Eve’s discussion of liminality reminds me of Rebecca Solnit’s rationalization of hope born from uncertainty: we cannot predict the future, and in the space of uncertainty, we have room to act. Blind optimism and resigned cynicism both excuse inaction. Hope is an invitation to act in service of the reality we are hoping for.
Prayer is similar. By stating—out loud—our deepest longing and desires, we create a forcefield of accountability. It has been stated, it has been put into motion. Now we must do our part. In a mystical sense, our voice has been added to the liminal space between what is and what can be, altering the vibrations of reality at the subtlest level. In a not so mystical sense, prayer transforms behavior, demanding that we meet it halfway by aligning our thoughts, words, and actions with the prayer itself.

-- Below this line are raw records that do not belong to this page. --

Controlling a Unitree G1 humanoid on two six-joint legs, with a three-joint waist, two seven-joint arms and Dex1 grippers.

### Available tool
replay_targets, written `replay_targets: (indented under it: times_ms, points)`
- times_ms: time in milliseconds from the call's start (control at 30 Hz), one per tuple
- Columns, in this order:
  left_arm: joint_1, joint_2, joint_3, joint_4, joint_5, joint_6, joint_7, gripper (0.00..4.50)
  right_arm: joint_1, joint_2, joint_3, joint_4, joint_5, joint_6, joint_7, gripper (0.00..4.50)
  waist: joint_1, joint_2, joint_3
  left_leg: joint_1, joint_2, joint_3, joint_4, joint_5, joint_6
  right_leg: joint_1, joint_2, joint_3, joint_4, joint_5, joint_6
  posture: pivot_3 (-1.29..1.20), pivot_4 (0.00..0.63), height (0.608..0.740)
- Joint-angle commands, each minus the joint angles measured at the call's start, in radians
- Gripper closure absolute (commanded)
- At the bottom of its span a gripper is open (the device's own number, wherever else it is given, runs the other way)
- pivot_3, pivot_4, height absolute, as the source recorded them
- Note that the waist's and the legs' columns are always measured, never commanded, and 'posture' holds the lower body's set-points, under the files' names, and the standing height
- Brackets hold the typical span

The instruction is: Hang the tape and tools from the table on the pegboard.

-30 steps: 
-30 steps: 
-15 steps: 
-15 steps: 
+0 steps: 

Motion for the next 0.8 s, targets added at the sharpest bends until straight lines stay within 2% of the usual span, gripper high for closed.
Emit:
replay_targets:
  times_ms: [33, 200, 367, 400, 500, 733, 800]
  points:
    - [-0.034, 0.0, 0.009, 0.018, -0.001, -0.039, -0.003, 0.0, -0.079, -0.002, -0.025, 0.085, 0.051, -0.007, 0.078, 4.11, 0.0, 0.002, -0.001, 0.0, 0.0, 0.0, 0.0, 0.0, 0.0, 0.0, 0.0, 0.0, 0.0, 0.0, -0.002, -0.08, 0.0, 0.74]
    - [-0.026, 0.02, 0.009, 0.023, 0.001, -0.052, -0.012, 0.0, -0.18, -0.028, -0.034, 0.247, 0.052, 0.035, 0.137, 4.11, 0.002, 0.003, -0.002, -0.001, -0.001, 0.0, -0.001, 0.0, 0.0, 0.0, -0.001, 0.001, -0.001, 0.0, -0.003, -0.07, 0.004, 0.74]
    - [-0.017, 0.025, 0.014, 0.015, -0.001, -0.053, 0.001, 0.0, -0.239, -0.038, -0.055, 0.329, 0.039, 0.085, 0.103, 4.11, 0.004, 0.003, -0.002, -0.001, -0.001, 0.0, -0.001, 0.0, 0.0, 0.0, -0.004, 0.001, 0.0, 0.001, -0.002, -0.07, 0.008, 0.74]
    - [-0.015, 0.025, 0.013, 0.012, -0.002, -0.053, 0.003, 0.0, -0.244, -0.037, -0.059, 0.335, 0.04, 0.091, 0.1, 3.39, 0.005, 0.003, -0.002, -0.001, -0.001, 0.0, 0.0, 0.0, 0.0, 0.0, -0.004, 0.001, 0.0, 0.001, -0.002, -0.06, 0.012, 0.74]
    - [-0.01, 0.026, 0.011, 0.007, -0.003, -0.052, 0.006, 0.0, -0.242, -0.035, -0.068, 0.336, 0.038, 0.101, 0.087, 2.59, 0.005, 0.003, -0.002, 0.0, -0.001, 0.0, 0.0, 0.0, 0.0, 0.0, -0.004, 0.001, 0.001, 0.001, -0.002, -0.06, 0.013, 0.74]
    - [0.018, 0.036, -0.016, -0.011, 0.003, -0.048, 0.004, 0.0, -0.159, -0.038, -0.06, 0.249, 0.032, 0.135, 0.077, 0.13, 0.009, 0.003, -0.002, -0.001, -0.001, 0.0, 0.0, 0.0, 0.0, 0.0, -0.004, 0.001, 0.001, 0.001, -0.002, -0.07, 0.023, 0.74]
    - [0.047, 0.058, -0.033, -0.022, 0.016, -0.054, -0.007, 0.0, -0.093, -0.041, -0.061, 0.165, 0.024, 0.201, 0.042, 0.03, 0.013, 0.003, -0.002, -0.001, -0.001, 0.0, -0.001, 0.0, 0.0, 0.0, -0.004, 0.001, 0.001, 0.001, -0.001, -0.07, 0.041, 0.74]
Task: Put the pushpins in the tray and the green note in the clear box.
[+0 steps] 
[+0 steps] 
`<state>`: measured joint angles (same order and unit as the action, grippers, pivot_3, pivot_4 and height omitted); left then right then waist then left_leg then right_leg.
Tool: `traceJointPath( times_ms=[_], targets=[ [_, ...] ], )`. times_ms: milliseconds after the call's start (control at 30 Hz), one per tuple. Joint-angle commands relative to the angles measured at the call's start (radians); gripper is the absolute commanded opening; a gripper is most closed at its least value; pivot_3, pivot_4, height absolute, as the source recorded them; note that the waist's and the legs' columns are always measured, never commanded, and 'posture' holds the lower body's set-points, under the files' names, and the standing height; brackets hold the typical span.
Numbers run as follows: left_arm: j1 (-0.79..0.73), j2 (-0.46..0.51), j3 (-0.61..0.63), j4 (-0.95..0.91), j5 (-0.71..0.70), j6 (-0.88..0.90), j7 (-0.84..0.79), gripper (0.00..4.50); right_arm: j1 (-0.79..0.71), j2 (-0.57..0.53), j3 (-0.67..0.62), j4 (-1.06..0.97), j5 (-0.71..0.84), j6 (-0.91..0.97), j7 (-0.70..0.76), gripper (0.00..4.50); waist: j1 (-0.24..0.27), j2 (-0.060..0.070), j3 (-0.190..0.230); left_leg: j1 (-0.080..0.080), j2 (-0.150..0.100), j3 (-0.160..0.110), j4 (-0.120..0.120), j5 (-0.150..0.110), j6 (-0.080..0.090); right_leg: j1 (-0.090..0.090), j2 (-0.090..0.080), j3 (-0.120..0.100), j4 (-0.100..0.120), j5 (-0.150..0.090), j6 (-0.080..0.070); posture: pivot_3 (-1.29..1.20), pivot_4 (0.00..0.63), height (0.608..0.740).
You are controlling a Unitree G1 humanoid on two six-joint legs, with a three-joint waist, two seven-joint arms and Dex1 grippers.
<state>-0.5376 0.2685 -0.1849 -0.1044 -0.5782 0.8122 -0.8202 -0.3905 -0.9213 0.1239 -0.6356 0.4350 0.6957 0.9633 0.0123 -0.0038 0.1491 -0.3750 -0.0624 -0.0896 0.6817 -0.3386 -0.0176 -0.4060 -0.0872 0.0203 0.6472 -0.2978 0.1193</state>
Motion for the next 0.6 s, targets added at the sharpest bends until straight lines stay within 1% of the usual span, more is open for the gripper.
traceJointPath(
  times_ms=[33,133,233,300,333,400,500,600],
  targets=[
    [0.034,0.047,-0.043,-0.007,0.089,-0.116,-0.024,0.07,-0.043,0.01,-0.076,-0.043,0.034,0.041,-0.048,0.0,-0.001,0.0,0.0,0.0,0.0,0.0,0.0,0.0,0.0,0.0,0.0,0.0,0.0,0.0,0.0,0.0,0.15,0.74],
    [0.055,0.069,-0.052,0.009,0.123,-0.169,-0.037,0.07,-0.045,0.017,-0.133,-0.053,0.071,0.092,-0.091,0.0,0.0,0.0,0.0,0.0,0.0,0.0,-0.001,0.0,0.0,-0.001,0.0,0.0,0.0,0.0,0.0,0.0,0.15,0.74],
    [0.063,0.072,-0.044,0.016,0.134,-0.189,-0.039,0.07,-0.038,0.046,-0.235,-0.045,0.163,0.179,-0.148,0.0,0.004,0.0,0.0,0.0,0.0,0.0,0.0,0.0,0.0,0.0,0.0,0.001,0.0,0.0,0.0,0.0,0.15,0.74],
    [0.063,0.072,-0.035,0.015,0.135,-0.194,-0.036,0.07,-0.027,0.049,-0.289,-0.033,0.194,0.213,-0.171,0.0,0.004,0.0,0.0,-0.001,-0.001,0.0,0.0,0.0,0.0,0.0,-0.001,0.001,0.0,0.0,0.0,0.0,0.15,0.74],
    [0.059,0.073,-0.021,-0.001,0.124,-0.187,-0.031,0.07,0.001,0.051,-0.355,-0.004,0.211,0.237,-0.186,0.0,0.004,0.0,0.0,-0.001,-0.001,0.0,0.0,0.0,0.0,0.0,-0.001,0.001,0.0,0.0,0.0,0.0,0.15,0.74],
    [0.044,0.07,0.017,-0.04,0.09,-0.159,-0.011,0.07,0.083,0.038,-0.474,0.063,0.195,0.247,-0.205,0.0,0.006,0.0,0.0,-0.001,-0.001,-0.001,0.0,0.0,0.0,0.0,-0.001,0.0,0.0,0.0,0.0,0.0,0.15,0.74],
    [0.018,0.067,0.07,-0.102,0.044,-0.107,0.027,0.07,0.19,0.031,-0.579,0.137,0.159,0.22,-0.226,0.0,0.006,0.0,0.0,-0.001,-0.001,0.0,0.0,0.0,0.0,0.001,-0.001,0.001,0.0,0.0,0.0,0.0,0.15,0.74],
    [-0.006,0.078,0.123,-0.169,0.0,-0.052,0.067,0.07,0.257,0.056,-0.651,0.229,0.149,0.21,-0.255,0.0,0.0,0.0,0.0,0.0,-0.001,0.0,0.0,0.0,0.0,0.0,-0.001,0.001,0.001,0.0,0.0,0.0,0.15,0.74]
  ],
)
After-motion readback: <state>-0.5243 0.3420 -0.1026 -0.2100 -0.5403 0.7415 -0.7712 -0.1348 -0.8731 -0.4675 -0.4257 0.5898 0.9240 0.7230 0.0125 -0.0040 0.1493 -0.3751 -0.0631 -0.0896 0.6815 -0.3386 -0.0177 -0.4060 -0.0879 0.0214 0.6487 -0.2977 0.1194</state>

Prayer is invocation. By reciting the reality we wish to inhabit, we do our part to bring it into being.
As a spiritual technology, prayer focuses our being, sharpens our intention, channels our energy on a cellular, acoustic, vibratory, psychological, mythopoetic, erotic, conscious, subconscious, unconscious, superconscious, cosmoconscious level.
Prayer is paradoxical. By adding our voice to the chorus of liminality, we feel some semblance of control, but prayer is also an act of submission—we toss our agency into the universe in the hope that it might be returned to us fortified, like a boomerang, bathed in the primordial smegma of the very cosmos before which we kneel. There is freedom in this submission—we give back the crushing weight of our illusory autonomy and enter into reciprocity with the universe.
Prayer is hypnosis.
Prayer is gratitude.
Prayer is devotion.
Prayer is communion with the wisdom of our higher selves.
Prayer, ultimately, is humility. It is an acknowledgment of the limits of our control, of our profound dependence on forces largely imperceptible to us, of our interconnectivity, of the great mystery that eludes comprehension. It's a technology of engagement, hope, and alignment.
Considered in this way, the mechanism of prayer doesn’t seem so mystical after all.